Hong Kong businesses are known for their flexibility and adaptability. A family-owned factory, now in its second generation, has faced constant challenges since the current owner took over the operation, so it took the decision to actively diversify.
The SwissTech Group has since broken new ground, adding new product lines in addition to its core business, and now intends to enter new markets such as Indonesia and Malaysia in the Association of Southeast Asian Nations (ASEAN).
The company was helped greatly by a dual promotion platform offered by the Hong Kong Trade Development Council (HKTDC). This enabled the company to set up a physical showcase at the Hong Kong Watch & Clock Fair and establish its own page on the hktdc.com Sourcing platform to expand its global business online and offline.
Successful connections have already been made with buyers from the United States, Switzerland, the Netherlands, the Czech Republic and Korea.
Actively meeting challenges
The team at SwissTech has worked together for more than 40 years, building operations in Switzerland, Hong Kong and Mainland China. The firm specialises in the production of high-quality watch movements and mechanical parts, mainly sold in mature markets such as Europe, the US, Japan and Korea. The company also provides consultancy and other services for internationally renowned watch brands.
SwissTech’s Chief Marketing Officer, Jims Liu, returned to Hong Kong after graduating overseas more than 10 years ago to help handle the company's business. He has always understood the importance of flexibility and a willingness to adapt to changing circumstances.
So when the Swiss government raised the threshold for watch products to be labelled “Swiss-made”, regardless of whether the production, assembly and testing of major components must be completed locally, SwissTech cooperated by transferring its research and development (R&D), design and engineering processes to Switzerland.
Its facilities in Mainland China and Hong Kong now produce mid-price watches and other products such as precision parts, automatic optical inspection systems and medical supplies.
During the COVID-19 pandemic, SwissTech turned to the mask market, achieving sales of around HK$150 million (US$19 million) over the past two-and-a-half years. Its main customers have included hospitals, schools, property management companies, restaurants and sports brands.
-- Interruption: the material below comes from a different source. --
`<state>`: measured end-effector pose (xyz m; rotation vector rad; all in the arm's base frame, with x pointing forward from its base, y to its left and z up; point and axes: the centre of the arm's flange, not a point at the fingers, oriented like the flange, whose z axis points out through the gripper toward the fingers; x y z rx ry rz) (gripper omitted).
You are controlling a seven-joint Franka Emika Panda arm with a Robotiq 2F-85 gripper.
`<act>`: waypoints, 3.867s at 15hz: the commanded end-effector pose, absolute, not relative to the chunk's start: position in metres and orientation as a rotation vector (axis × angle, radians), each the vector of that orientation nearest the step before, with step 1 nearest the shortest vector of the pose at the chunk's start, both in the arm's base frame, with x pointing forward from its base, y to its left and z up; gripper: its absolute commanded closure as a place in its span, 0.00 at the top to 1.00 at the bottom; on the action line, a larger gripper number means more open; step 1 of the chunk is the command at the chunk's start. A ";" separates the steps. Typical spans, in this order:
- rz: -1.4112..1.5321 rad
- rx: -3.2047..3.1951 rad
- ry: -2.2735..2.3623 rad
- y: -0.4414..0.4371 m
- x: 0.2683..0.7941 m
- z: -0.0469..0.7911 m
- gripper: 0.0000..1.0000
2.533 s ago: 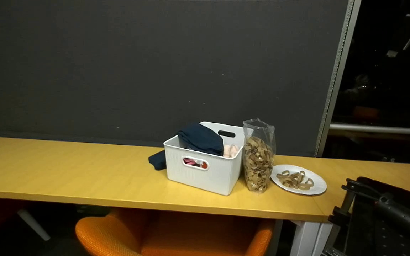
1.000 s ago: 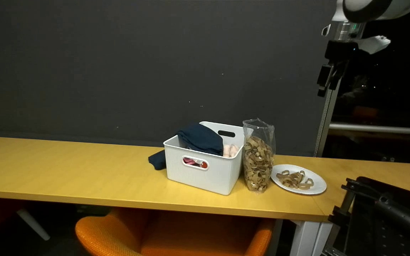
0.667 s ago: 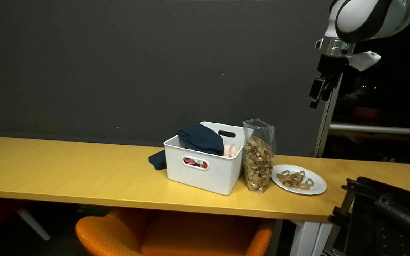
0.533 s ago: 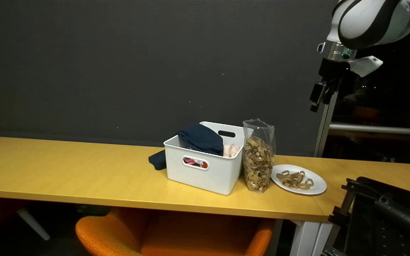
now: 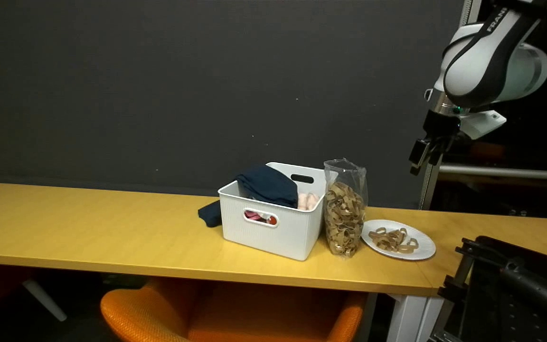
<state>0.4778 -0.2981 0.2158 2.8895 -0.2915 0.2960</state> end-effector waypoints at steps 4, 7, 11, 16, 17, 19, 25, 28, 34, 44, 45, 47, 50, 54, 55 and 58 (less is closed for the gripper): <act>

Mr Liu said: “At that time, there was a shortage of materials and the company had the ability to build a mask production line. Not only did it hope to contribute to the society and people in need but also to develop new business for the company. Why not do it?”
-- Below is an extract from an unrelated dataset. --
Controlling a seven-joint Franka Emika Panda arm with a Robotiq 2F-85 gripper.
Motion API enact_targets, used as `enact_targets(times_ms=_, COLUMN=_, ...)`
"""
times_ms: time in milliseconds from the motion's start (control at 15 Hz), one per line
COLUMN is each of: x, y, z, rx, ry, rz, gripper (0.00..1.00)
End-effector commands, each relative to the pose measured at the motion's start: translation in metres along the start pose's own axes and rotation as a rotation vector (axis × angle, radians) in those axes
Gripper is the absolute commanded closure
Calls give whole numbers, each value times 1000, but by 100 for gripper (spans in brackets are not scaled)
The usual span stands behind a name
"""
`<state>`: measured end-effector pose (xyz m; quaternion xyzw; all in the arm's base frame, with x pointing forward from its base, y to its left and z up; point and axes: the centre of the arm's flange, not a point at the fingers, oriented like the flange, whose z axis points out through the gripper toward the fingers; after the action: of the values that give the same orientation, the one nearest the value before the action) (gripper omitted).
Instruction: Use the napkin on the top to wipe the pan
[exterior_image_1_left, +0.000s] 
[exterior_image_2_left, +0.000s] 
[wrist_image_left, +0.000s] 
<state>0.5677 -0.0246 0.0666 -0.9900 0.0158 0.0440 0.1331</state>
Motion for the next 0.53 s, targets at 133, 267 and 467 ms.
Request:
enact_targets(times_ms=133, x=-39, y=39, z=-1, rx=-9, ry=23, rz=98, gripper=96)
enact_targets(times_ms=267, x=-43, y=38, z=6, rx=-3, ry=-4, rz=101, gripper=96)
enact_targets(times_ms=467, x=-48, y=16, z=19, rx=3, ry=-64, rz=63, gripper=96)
Recently, following the improvement in the pandemic situation and a subsequent decline in the demand for masks, SwissTech plans to transform again and has begun preparations for the production of disinfectant wipes, underwear and sanitary napkins.
“We have very good hardware infrastructure and technical talents, and we can quickly modify the machines to form new production lines to produce different types of products,” Mr Liu said.
Mr Liu develops new products in several ways and never loses sight of its original business. The company launches more than 100 watch designs every year – ranging from mechanical winding watches and automatic mechanical watches to smart digital wearable devices – to meet the needs of different customers.
“Recently, skeletonised mechanical sports watches are among the most popular types, with a retail price of about HK$20,000 to HK$30,000,” he said.
SwissTech set up a cubic showcase at the HKTDC’s Hong Kong Watch & Clock Fair and established a dedicated page at hktdc.com Sourcing to reach potential buyers from all over the world.
“This online-to-offline promotion model is cost-effective, increasing brand exposure and attracting quality buyers. Most of them are interested in sourcing Swiss-made mechanical watches for high-end customers,” he said.
Mr Liu said business has begun to gradually return to normal as the pandemic eased. “However, the price and efficiency of logistics have not yet completely returned to the pre-pandemic level and other production costs have also risen, putting certain pressure on price increases.”
Despite watches being durable consumer goods, buyers in Europe, especially Germany and Northern Europe, want suppliers to meet environmental, social and governance (ESG) requirements. “This accounts for about 10% of buyers. For example, to reduce carbon footprint, packaging materials used must be environmentally friendly or degradable,” Mr Liu said.